# Power9 laptop compatible with FreeBSD?



## teo (Nov 24, 2019)

I understand that  exist of IBM, but I would like to know if there is for domestic use compatible with FreeBSD.


----------



## neel (Nov 24, 2019)

There is a POWER-based laptop in the making, but to my knowledge it is not released yet. And even when it is, it will be Linux-only at first.

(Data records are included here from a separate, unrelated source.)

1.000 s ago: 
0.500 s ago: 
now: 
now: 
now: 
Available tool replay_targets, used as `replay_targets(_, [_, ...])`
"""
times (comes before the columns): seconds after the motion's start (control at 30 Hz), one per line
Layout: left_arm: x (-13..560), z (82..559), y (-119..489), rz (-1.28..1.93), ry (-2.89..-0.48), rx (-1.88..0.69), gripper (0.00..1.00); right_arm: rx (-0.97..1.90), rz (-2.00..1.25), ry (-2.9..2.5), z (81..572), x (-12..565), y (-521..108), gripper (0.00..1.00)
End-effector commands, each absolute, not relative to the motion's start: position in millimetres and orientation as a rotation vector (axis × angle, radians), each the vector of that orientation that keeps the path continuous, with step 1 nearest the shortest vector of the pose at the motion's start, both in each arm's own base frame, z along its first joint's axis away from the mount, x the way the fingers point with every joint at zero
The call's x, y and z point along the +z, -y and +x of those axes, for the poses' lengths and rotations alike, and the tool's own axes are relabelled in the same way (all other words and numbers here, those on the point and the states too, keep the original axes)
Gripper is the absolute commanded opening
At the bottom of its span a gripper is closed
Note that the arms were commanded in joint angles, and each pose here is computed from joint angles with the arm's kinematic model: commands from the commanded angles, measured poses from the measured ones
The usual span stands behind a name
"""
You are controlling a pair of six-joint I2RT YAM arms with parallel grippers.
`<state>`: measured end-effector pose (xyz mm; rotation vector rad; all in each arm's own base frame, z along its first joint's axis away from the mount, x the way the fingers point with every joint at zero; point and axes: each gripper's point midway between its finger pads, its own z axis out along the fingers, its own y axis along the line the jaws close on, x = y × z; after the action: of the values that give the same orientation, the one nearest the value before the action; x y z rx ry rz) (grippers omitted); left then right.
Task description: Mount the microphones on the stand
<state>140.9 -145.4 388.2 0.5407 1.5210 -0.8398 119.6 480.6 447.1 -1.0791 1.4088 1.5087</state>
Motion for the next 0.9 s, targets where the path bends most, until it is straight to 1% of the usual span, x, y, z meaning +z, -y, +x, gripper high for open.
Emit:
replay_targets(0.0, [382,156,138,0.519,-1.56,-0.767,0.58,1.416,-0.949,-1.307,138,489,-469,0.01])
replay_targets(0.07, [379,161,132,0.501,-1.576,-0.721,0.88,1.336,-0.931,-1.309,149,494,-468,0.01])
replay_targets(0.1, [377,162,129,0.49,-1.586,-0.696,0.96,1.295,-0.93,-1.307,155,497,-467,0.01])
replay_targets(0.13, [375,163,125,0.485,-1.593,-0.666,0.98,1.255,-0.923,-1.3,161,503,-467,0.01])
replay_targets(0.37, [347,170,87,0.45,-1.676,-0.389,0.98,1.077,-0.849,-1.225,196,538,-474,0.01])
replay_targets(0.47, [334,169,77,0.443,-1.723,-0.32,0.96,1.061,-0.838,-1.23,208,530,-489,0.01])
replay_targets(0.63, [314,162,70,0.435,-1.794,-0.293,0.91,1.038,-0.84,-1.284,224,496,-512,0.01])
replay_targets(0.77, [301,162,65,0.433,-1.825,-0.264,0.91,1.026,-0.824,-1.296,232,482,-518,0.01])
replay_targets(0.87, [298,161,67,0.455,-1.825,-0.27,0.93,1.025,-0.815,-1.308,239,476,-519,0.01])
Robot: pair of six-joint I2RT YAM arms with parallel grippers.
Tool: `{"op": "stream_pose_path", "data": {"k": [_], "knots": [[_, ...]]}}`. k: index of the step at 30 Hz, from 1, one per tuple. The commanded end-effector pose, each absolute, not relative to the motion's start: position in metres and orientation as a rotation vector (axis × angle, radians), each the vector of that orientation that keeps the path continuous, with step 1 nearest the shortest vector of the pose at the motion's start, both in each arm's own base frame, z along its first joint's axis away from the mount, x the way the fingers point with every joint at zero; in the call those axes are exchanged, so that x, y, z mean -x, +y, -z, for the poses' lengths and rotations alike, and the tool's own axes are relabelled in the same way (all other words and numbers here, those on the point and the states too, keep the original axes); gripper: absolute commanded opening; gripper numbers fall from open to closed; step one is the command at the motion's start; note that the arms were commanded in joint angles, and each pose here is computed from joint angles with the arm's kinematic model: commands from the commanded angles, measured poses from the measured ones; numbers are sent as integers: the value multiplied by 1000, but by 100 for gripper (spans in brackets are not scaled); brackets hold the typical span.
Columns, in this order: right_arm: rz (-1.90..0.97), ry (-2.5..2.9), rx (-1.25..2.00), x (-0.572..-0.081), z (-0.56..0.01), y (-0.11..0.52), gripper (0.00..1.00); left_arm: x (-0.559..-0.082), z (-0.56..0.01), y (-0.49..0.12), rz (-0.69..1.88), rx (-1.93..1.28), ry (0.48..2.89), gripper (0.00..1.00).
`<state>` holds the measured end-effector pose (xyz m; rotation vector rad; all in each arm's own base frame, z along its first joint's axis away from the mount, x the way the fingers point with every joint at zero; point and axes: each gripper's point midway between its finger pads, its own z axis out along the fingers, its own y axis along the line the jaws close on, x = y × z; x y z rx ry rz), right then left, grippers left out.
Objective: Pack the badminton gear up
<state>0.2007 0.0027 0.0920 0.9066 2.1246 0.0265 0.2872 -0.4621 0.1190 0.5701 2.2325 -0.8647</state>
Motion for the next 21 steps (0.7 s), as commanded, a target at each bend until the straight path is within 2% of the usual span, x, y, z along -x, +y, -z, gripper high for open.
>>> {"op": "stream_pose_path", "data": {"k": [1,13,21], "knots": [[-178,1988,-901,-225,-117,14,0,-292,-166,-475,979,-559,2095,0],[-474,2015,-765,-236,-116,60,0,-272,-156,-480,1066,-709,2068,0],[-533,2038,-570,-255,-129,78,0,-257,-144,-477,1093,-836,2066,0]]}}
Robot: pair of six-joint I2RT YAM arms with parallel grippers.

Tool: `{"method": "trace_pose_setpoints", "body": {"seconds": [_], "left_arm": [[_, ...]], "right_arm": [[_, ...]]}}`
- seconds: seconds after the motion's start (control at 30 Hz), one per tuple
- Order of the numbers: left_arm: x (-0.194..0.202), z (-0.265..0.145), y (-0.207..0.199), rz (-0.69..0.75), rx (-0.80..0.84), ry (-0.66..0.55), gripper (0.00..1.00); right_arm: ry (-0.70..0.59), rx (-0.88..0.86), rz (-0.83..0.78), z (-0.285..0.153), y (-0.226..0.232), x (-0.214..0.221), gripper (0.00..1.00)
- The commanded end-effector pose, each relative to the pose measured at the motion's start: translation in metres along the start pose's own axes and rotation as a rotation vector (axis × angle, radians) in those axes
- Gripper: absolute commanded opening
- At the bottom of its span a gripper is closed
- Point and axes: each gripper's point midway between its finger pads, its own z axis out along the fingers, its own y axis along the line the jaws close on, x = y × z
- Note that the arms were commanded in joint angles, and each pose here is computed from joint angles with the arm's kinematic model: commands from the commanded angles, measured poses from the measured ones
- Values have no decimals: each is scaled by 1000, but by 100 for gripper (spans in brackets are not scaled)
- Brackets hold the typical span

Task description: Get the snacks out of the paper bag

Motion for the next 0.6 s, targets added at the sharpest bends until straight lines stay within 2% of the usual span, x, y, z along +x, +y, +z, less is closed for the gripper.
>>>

The market is full of x86-based laptops, and maybe a few ARM-based laptops here and there (e.g. Pinebook). POWER-based laptops weren't in the market since 2006 when Apple switched to x86.


----------



## Crivens (Nov 24, 2019)

Want one...


----------



## takumi (Nov 24, 2019)

Looks great. Hope that some day, we could have a power-pc based laptop.


----------



## teo (Nov 24, 2019)

neel said:


> There is a POWER-based laptop in the making, but to my knowledge it is not released yet. And even when it is, it will be Linux-only at first.
> 
> The market is full of x86-based laptops, and maybe a few ARM-based laptops here and there (e.g. Pinebook). POWER-based laptops weren't in the market since 2006 when Apple switched to x86.



The OpenPower I understand that is of free hardware and compatible with all drivers not?


----------



## Datapanic (Nov 24, 2019)

I would run AIX on it.


----------